Modern bourgeois society is ill-at-ease with stylized ritual actions.
It lacks a general sense that different styles may be appropriate to
different functions. Important events are carried out in a rather
everyday fashion. We are usually suspicious of display. A few years
ago, Richard Sennett identified the problem in a book called The Fall
of Public Man. [4] our skepticism is understandable. We have found
staged spectacles, such as those mounted by Albert Speer for the Third
Reich, to be manipulative. Grand gestures by individuals (unsupported
by a communal tradition) seem extravagant and self-important. In the
16th century, the Puritans were moving towards modern drabness, and
Hooker was urging the value of color and differentiation.

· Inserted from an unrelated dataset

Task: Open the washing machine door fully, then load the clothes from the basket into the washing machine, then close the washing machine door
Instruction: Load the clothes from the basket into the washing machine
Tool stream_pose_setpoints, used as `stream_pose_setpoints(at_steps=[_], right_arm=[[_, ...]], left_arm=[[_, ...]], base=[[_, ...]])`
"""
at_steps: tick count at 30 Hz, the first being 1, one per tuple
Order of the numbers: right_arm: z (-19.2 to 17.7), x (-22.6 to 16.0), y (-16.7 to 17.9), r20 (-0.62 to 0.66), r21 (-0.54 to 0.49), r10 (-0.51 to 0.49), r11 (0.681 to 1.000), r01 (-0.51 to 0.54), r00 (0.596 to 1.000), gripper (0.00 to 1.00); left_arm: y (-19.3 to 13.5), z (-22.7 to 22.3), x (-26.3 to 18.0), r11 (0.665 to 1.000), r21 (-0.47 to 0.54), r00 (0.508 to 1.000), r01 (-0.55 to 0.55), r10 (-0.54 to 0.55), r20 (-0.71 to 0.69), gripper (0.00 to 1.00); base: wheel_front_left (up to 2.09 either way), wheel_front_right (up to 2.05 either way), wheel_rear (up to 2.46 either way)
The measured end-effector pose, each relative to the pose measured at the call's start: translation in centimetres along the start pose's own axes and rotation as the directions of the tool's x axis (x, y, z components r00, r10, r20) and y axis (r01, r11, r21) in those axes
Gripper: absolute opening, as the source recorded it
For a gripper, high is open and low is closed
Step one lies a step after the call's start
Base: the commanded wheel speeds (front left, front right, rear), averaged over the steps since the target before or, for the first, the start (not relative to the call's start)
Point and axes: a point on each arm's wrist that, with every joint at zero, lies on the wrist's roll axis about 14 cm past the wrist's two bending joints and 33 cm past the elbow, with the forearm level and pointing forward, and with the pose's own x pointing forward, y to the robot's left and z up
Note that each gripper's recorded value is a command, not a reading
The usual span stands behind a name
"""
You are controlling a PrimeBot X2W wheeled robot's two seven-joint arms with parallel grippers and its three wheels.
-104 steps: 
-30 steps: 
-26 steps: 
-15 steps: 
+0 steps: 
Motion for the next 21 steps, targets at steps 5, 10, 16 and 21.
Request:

Note should be taken of Hooker's frequently used adjective
"solemn"--or the noun "a solemnity." It did not refer to something sad
or to an action be carried out in a heavy-hearted way. A solemnity
might be quite festive. Hooker gives the sense of the term when he
speaks of "strangeness" or the difference of a solemn event "from that
which is common." The mark of solemnity was an appropriate
specialness.[5]
The developed system of liturgical acts and words of the
Church of
England (spare and economical by many standards) gave the Puritans
numerous occasions of offense. They mounted a simple, radical critique:
Do only what Scripture authorizes. In the light of this principle, the
Prayer Book system seemed filled with excesses--impious efforts to add
to or improve on what God had given to the church:
For so it is judged, our prayers, our sacraments, our fasts,
our
times and places of public meeting together for the worship and service
of God, our marriages, our burials, our functions, elections, and
ordinations ecclesiastical, almost whatsoever we do in the exercise of
our religion according to laws for that purpose established, all things
are some way or other thought faulty, all things stained with
superstition. (V.iv.1: 2. 30, lines 17-24)[6]
3
Hooker addresses the Puritan objections in a full and orderly
way in
Book V of the Polity--half again as long as Books I-IV and the Preface
together. In turning his great argument to these particulars of
worship, he remarks, in the "Epistle Dedicatory" to Book V, that the
matters of which the Puritans complain "are in truth for the greatest
part such silly things, that very easiness cloth make them hard to be
disputed of in a serious manner.[7]
It is true that the Puritan complaints were, for the most
part,
petty. Moreover, most of them were negations. The Church of England had
put forward a moderate system of rites, and the Puritans had found many
features of it offensive. one thinks of Horton Davies' comment "While
there was substantial agreement in the Puritan coalition on the
delenda, there was substantial disagreement on the agenda."[8] The
alternative usages that the Puritans proposed were, on the whole,
prosy, static, and clerical.
Yet Hooker does dispute the Puritan objections "in a serious
manner." He argues theologically and deeply. Through his work it
becomes clear that the worship of the Church of England is not just a
body of individual judgments, but it forms a system,' with internal
coherence. Hooker goes to principles, often uncovering unexpectedly
serious reasons for what is done. The Prayer Book had been in place
continuously for a generation when Hooker wrote. Its words and
directions had been put together without express criteria. The process
may not have been altogether pragmatic, but if there were guiding
principles, they were left implicit. But Hooker examined the English
Book of Common Prayer and discovered a depth and consistency in it that
had gone unexpressed before. His "criteria" may be after-the-fact, but
one could argue that liturgical criteria are usually after-the-fact. He
set out to defend a system which he found to be eminently defensible.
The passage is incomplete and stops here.